--- Dataset section Enclosed Below ---
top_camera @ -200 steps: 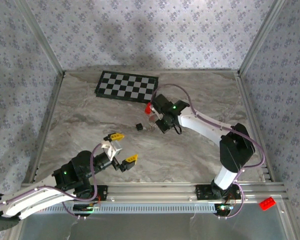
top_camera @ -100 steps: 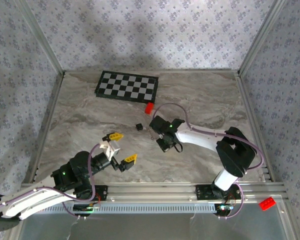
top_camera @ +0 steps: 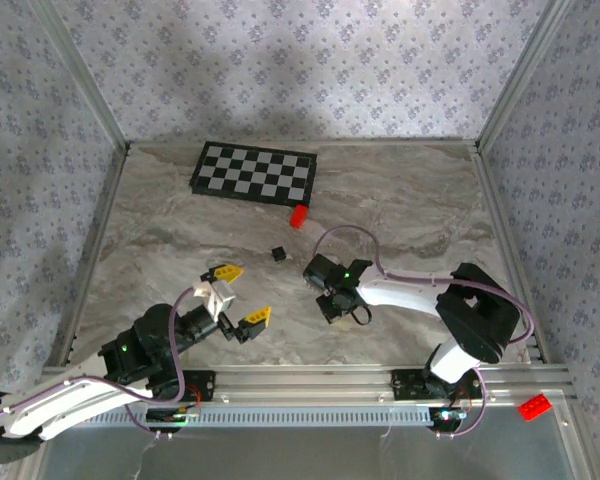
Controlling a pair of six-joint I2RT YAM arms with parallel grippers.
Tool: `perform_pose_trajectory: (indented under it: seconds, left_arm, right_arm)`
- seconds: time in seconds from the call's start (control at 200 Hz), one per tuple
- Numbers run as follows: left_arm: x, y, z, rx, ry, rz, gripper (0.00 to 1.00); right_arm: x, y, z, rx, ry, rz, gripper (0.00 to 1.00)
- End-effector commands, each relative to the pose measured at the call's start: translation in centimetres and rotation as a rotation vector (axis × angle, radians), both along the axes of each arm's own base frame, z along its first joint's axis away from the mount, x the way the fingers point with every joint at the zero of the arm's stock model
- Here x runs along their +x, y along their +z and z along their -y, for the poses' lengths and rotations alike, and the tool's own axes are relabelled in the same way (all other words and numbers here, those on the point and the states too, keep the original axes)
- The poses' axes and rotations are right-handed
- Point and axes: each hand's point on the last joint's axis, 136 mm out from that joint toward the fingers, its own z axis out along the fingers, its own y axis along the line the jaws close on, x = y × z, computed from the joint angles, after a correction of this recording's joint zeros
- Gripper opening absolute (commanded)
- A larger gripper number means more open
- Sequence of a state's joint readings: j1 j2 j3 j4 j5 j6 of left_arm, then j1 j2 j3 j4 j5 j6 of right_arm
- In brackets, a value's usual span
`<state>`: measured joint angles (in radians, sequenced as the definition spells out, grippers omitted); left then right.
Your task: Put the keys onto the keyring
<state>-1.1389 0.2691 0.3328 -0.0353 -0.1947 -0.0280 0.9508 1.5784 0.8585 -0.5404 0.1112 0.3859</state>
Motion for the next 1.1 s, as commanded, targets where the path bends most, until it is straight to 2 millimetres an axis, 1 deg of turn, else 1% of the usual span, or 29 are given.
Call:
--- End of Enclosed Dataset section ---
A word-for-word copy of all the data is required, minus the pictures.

top_camera @ -200 steps: 
top_camera @ -100 steps: 
top_camera @ +0 steps: 
Controlling a pair of six-joint I2RT YAM arms with parallel grippers.
Tool: `perform_pose_trajectory: (indented under it: seconds, left_arm, right_arm)`
- seconds: time in seconds from the call's start (control at 200 Hz), one per tuple
- Numbers run as follows: left_arm: x, y, z, rx, ry, rz, gripper (0.00 to 1.00); right_arm: x, y, z, rx, ry, rz, gripper (0.00 to 1.00)
- End-effector commands, each relative to the pose measured at the call's start: translation in centimetres and rotation as a rotation vector (axis × angle, radians), both along the axes of each arm's own base frame, z along its first joint's axis away from the mount, x the way the fingers point with every joint at the zero of the arm's stock model
- Here x runs along their +x, y along their +z and z along their -y, for the poses' lengths and rotations alike, and the tool's own axes are relabelled in the same way (all other words and numbers here, those on the point and the states too, keep the original axes)
- The poses' axes and rotations are right-handed
- Point and axes: each hand's point on the last joint's axis, 136 mm out from that joint toward the fingers, its own z axis out along the fingers, its own y axis along the line the jaws close on, x = y × z, computed from the joint angles, after a correction of this recording's joint zeros
- Gripper opening absolute (commanded)
- A larger gripper number means more open
- Sequence of a state's joint readings: j1 j2 j3 j4 j5 j6 of left_arm, then j1 j2 j3 j4 j5 j6 of right_arm
- In brackets, a value's usual span
`<state>`: measured joint angles (in radians, sequenced as the definition spells out, grippers omitted); left then right.
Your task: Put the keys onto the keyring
<state>-1.1389 0.2691 0.3328 -0.0353 -0.1947 -0.0280 0.9508 1.5784 0.8585 -0.5404 0.1112 0.3859</state>
Motion for the next 1.1 s, as commanded, targets where the path bends most, until it is straight to 2 millimetres an axis, 1 deg of turn, else 1% of the usual span, or 29 are given.
Call:

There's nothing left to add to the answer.